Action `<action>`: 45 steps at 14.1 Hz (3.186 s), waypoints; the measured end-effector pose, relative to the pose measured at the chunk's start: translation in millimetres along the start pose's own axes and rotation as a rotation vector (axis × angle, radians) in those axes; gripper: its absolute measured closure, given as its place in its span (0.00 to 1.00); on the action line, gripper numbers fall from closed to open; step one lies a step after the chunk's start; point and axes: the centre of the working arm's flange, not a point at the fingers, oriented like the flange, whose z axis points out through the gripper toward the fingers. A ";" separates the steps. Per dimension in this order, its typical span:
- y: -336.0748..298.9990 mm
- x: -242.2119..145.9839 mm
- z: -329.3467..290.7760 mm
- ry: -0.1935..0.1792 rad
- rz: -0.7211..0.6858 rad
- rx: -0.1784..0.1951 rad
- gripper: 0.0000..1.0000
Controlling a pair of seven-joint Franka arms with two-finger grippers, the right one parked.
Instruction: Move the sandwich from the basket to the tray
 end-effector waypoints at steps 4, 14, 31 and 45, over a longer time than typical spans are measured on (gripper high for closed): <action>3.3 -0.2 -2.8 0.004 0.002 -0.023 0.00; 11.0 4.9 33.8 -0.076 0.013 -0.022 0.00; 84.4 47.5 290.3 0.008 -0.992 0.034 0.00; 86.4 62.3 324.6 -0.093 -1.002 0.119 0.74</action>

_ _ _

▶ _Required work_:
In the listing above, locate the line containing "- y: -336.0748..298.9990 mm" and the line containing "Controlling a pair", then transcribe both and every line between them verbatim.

▶ _Answer to the problem_:
- y: -336.0748..298.9990 mm
- x: -242.2119..145.9839 mm
- z: -329.3467..290.7760 mm
- ry: -0.1935..0.1792 rad
- rz: -0.7211..0.6858 rad
- rx: -0.1784..0.1951 rad
- gripper: 0.0000..1.0000
Controlling a pair of seven-joint Franka arms with two-finger grippers, the right one parked.

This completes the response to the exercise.